I personally would keep the HR24, but if space and size is that bad of an issue, and you only have 2 rooms of service, The Genie and Client will serve you just fine.
And yes they will hook everything up no charge, but I'm not so sure they will throw in a client for free. 
That would be considered upgrading a room, and then adding an additional room.

You may end up keeping your HR 24. They may want to charge you $99 to upgrade it to a client. 

Sent from my Galaxy S5


----------



## peds48 (Jan 11, 2008)

keep the HR24 and get the Genie. no reason why downgrade to a client, specially wireless


----------



## Nodes of Ranvier (May 29, 2007)

So I just called. Not a very helpful CSR. No deals on anything. Genie $300, client $100, client software $100 and install $50. I laughed at her! 

Sent from my Nexus 5


----------



## damondlt (Feb 27, 2006)

Nodes of Ranvier said:


> So I just called. Not a very helpful CSR. No deals on anything. Genie $300, client $100, client software $100 and install $50. I laughed at her!
> 
> Sent from my Nexus 5


Not uncommon, I know quite a few existing customers denied free Genie upgrades.

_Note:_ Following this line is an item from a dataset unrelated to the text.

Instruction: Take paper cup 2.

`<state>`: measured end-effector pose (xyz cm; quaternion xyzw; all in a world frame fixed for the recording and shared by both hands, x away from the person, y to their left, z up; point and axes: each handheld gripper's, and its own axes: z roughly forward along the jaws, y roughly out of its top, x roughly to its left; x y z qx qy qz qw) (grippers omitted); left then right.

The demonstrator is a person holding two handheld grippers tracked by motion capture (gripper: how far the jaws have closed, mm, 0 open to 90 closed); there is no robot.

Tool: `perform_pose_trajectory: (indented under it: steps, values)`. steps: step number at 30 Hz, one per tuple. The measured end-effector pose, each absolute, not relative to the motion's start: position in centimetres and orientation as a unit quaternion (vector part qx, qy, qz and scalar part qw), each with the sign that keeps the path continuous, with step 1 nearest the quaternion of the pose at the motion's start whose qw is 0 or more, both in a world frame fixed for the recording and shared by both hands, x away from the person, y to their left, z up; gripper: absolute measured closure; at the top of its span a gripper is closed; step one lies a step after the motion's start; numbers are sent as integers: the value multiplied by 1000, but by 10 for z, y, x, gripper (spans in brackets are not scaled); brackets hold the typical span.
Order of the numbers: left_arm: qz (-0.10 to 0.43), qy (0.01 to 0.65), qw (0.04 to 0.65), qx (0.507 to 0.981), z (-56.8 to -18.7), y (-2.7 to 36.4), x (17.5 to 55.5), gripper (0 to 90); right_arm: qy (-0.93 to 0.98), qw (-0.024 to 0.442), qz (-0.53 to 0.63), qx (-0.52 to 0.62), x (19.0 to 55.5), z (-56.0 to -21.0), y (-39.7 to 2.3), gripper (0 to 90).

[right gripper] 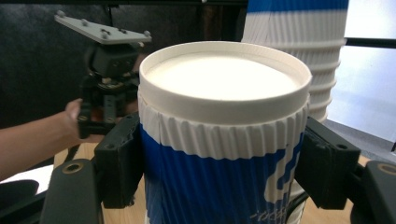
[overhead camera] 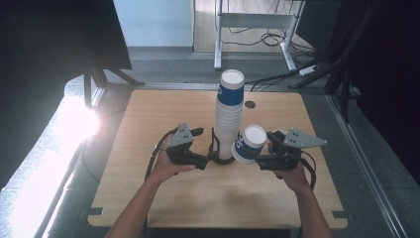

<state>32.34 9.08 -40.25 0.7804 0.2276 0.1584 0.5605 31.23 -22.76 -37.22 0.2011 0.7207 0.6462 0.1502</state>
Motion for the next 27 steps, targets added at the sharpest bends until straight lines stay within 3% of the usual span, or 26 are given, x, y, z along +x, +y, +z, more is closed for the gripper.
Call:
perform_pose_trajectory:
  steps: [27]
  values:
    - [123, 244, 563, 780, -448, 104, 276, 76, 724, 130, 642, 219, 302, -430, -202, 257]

They were all existing HD DVR customers.

My guess you would have a better chance if your a plain jane Existing SD customer. Looking to upgrade to HD /DVR for the first time.

Sent from my Galaxy S5


----------



## peds48 (Jan 11, 2008)

Nodes of Ranvier said:


> So I just called. Not a very helpful CSR. No deals on anything. Genie $300, client $100, client software $100 and install $50. I laughed at her!
> 
> Sent from my Nexus 5


How long have you been a customer? what was the last time that you got an upgrade from DirecTV? including a mover's deal...


----------



## Nodes of Ranvier (May 29, 2007)

peds48 said:


> How long have you been a customer? what was the last time that you got an upgrade from DirecTV? including a mover's deal...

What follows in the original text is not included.